The CloudSat observational dataset provides the first opportunity to study near-global snowfall, and numerous recent investigations have utilized CloudSat for snowfall-related research. This study leverages CloudSat cloud classification and snowfall rate retrieval products to partition 2006–10 CloudSat snowfall observations into shallow cumuliform and nimbostratus snowfall categories, thus creating a unique global census of shallow cumuliform snowfall events. Cumuliform, snow-producing cloud structures display a narrow cloud thickness distribution centered near 1.5 km, while nimbostratus snow-producing clouds exhibit a much broader cloud thickness distribution that peaks near 4 km, thus confirming the notion of two disparate snow-producing cloud types separated both by cloud macrophysical (e.g., cloud thickness plus 2B-CLDCLASS descriptors) and mechanistic (e.g., cloud forcing) properties. Shallow snowfall associated with cloud structures identified as stratocumulus and cumulus (nimbostratus) clouds are shown to globally comprise ~36% (~59%) of the 2006–10 CloudSat snowfall dataset by occurrence, while constituting ~18% (82%) of the estimated annual global snowfall accumulation in liquid equivalent terms. Certain high snowfall frequency regions, however, experience shallow snowfall occurrence fractions exceeding 60% (e.g., North Atlantic Ocean near Greenland, Barents Sea, western Pacific Ocean, southern Bering Sea, and Southern Hemispheric oceanic storm-track region). These same regions receive an estimated 40%–60% of the annual snowfall accumulation from shallow cumuliform cloud structures. Many other regions also display localized increases in shallow snowfall frequency and accumulation percentage. About 71% (29%) of shallow snowfall events occur over water (land) surfaces, and distinct land–water gradients exist in global shallow snowfall fraction and accumulation percentage maps.

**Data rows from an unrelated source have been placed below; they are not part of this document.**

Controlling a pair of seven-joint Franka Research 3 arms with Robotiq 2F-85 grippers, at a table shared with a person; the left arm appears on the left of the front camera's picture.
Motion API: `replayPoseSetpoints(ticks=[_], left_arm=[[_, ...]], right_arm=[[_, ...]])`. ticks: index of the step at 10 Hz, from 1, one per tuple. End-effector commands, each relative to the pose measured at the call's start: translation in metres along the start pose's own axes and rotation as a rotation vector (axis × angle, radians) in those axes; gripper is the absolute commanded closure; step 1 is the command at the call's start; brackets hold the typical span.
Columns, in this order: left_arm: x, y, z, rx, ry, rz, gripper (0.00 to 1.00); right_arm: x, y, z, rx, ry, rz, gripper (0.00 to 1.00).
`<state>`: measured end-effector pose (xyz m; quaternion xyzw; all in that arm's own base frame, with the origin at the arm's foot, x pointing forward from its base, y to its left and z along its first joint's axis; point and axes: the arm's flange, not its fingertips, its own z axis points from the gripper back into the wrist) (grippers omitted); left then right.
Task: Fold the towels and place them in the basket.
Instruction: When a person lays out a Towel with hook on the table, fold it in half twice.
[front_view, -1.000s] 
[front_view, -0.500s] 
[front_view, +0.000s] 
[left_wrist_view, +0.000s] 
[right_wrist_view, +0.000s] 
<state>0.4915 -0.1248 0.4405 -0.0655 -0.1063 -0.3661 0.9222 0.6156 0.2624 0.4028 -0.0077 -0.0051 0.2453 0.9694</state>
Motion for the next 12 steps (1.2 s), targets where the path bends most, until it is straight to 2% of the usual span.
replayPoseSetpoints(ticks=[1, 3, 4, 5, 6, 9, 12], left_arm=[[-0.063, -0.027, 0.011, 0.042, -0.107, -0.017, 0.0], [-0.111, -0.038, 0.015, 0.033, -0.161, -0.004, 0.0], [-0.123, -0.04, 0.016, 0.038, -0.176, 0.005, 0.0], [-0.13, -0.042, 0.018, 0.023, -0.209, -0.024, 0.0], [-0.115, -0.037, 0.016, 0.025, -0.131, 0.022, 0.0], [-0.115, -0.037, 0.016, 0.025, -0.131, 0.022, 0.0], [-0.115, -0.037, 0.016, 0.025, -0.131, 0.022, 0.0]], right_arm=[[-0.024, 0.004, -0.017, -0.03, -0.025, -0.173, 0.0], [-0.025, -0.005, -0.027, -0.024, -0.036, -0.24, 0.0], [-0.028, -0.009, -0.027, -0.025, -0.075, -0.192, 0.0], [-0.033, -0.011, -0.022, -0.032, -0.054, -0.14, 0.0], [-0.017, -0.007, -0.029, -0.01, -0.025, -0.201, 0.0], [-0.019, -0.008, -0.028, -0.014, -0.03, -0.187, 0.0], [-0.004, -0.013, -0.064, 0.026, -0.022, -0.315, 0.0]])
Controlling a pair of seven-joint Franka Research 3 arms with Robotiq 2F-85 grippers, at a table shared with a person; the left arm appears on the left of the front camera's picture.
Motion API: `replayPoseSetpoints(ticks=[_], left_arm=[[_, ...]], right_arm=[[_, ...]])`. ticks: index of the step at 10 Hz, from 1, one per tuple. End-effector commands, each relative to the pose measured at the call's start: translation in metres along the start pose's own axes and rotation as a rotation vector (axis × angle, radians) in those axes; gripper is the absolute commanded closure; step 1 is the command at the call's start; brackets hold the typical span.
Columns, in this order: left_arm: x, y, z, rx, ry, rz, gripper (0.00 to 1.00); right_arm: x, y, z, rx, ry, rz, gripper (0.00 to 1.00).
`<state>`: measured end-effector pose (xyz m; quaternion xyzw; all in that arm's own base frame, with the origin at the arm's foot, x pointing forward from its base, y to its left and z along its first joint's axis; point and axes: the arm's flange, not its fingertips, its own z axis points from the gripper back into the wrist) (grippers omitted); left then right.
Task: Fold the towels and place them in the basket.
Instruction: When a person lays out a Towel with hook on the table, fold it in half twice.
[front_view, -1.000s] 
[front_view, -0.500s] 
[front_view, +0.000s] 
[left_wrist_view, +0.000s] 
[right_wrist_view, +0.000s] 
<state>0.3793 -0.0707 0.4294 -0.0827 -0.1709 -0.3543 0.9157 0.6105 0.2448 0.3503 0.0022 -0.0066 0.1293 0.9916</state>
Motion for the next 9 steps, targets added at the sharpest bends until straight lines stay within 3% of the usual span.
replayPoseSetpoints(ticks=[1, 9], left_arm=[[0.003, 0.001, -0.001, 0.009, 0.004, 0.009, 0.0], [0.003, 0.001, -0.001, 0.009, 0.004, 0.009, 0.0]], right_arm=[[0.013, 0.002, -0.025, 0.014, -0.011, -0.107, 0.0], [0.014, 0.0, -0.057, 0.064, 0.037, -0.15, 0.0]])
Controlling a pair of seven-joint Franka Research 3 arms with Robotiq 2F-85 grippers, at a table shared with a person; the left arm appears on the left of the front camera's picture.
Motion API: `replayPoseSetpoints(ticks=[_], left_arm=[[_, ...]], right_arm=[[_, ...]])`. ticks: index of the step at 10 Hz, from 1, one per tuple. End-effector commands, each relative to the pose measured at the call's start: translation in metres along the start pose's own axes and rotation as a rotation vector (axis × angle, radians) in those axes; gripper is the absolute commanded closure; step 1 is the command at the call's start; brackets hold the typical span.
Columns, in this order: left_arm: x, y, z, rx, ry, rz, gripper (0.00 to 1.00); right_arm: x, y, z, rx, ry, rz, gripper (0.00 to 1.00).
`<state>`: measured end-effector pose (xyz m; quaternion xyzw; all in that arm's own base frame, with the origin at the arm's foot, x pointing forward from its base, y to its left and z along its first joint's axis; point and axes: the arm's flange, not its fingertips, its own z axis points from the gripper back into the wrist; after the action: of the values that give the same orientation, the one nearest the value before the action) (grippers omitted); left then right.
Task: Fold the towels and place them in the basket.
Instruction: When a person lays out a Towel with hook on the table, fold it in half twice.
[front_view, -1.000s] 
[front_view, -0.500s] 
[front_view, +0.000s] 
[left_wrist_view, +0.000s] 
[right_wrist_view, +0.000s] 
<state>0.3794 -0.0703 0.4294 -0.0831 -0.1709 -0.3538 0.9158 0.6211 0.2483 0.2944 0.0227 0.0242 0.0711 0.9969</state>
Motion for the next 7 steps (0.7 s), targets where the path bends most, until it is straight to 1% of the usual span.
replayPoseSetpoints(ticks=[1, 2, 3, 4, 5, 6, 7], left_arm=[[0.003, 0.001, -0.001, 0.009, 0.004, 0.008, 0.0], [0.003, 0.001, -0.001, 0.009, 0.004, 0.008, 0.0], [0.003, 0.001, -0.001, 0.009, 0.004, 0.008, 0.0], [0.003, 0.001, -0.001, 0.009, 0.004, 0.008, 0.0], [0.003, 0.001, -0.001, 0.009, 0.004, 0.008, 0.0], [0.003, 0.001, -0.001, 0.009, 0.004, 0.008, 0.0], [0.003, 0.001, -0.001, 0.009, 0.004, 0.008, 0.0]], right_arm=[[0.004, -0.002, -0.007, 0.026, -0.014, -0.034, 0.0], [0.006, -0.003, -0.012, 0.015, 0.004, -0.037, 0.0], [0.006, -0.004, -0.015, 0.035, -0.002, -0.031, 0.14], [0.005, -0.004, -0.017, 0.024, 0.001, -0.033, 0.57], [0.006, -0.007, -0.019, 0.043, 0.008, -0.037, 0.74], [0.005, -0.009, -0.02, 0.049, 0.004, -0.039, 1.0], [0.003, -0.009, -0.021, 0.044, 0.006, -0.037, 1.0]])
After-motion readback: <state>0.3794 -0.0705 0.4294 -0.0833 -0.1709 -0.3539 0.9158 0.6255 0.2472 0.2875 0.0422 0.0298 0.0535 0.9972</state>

CloudSat Cloud Profiling Radar reflectivity distributions also reveal that shallow snowfall is much lighter, on average, than deeper nimbostratus events—with the possible exception of a high-reflectivity shallow snowfall mode associated with CPR reflectivities exceeding ~15 dBZ that might reflect intense inland lake- or ocean-effect snow. This study also reveals that shallow snowfall events are disproportionately associated with light reflectivity values. About 74% (96%) of all shallow cumuliform snowfall events have near-surface reflectivities below 0 (10) dBZ, while ~36% (91%) of nimbostratus snowfall events fall under these same reflectivity levels. These values are extremely useful for the spaceborne radar community to better define future radar capabilities in an effort to remotely sense as much global snowfall as possible. Both shallow and nimbostratus snowfall categories display land versus ocean near-surface reflectivity distribution differences, with oceanic snow associated with mostly higher near-surface CPR reflectivities. The only exception to this trend is a notable increase in near-surface reflectivity fractions above ~14 dBZ for shallow snowfall over land, with a secondary peak at elevated reflectivity values exceeding 30 dBZ. The secondary peak is almost assuredly related to ground clutter, but further investigation is required to understand whether the other overland reflectivity percentage increase is due to land/orographic enhancement to shallow snowfall. Further clutter mitigation techniques can be tested in regions identified by this study to show systematic clutter contamination symptoms.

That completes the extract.